エピソード 『勝って驕らずー西郷隆盛ー』

 西郷隆盛のことを良く言う人は、凄く多いので、(コラム「受験直前のクリスマスに」参照)大久保利通ファンのぼく(エピソード「渾身これ政治家−大久保利通−」参照)としては、あまり『西郷さん』については触れたくないのだけど、一つだけ。

 西郷さんの大人物ぶりを象徴するエピソードは、江戸無血開城に導いた薩摩屋敷における勝義邦(海舟)との会見であろう。

いよいよ談判になると、西郷は、おれのいうことを一々信用してくれ、その間一点の疑念もはさまなかった。「いろいろむつかしい議論もありましょうが、私一身にかけてお引き受けします。」西郷のこの一言で江戸百万の生霊(人間)も、その生命と財産を保つことができ、また徳川氏もその滅亡を免れたのだ。(勝義邦氷川清話』より)

 この部分だけでも、西郷の人となりが分かるが、圧巻なのはこの続きである。

このとき、おれがことに感心したのは、西郷がおれに対して、幕府の重臣たるだけの敬礼を失わず、談判のときにも、終始坐を正して手を膝の上にのせ、少しも戦勝者の威光でもって敗軍の将を軽蔑するというような風が見えなかったことだ。

 新政府軍の指導的立場にある者の中には、正反対の態度をとる者もいた。その代表例とされているのが奥羽鎮撫隊下参謀世良修蔵である。世羅は、会津藩に対する寛大な処置を望んでいた仙台藩主や家老を面と向かって罵倒するなど、高圧的で傲慢な態度であったと言われる。これが仙台藩士らを激怒させ、彼の暗殺へと向かわせる。この事件をきっかけに、仙台藩は反薩摩の姿勢を取らざるを得なくなった。東北に進軍した後、世羅は酒と女におぼれる日々を送っており、襲われた時も、なじみの妓を抱いた後、全裸で寝ているところであったという。

 もっとも、大仏次郎、司馬遼太郎、早乙女貢らの作品の中で、悪人扱いされてきた世良の生涯を再評価する意見もある。会津若松地方で彼が「大悪人」呼ばわりされているのは、白虎隊が神話化されている反動であり、本当は学者タイプであった世羅は、新政府誕生のための捨石にされたのだというものである。(谷林博『世良修蔵』)

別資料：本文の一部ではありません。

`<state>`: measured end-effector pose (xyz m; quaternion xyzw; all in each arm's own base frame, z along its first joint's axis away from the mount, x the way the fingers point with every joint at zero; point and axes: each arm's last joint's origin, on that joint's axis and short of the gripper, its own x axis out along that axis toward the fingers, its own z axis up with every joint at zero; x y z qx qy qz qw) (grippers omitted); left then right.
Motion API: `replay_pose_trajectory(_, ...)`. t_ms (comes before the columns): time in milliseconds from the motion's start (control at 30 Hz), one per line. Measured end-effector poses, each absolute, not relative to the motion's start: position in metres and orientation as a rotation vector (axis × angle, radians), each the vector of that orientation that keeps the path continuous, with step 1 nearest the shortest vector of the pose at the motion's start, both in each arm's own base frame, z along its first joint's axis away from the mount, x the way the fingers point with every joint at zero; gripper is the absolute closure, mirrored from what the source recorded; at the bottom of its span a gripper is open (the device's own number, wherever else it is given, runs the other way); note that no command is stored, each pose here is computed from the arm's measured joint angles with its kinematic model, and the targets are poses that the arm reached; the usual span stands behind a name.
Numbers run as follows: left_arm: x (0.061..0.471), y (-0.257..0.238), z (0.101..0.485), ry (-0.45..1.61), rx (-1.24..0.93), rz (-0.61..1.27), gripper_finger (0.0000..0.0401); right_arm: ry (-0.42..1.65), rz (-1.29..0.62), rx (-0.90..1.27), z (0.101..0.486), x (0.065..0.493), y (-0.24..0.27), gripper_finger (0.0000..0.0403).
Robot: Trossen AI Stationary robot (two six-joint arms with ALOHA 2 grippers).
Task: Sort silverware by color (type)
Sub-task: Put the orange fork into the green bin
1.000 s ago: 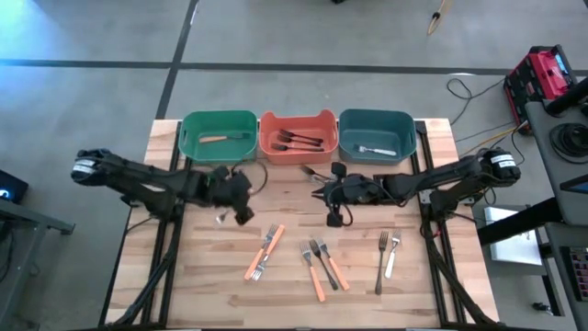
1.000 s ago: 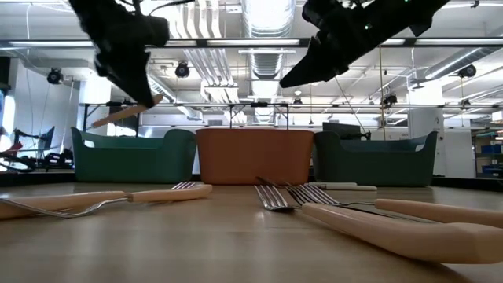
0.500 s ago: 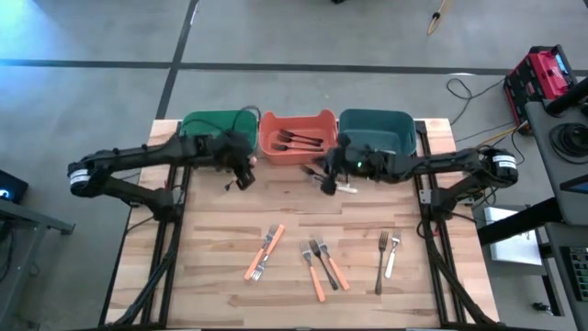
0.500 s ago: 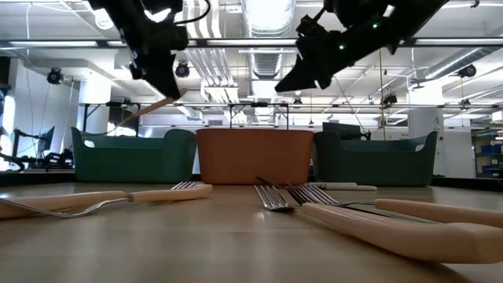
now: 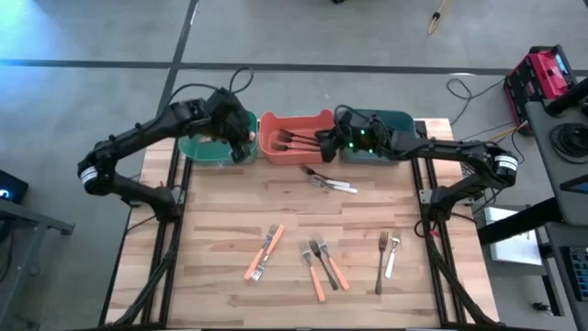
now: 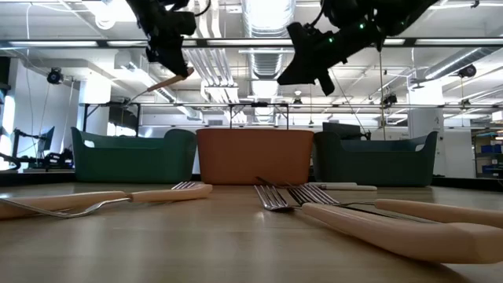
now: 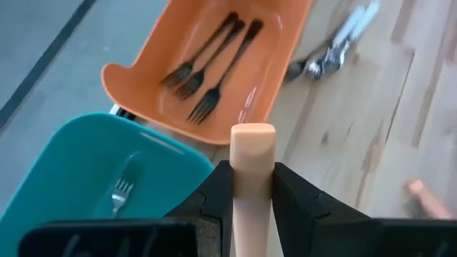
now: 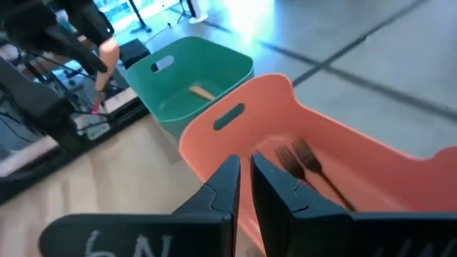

 しかし、一般に伝えられている世羅修蔵のような態度で、旧幕臣や他の藩の者に接する新政府の人間がいたことは確かであろう。それだけにこの西郷の姿勢が光って見える。

 西郷ファンの人には申し訳ないが、西郷には倒幕後の日本の方向について、明確なビジョンはなかったという説もある。ぼくも同様の意見を持っている。
 また、島津久光が「西郷と大久保にだまされた」と言っていることに対して、西郷には「久光に申し訳ない」という思いが、常にあったように感じる。このあたりは「」の人、西郷である。
 それに対して、大久保は仮にそう思っていても、表には決して出さない。出せば周囲が動揺する。この「強さ」が、ぼくが彼を『真のリーダー』と、高く評価する所以でもある。

 しかし、それでもこの勝と会見したときに見せた西郷隆盛の姿勢は、見習いたいものだと思う。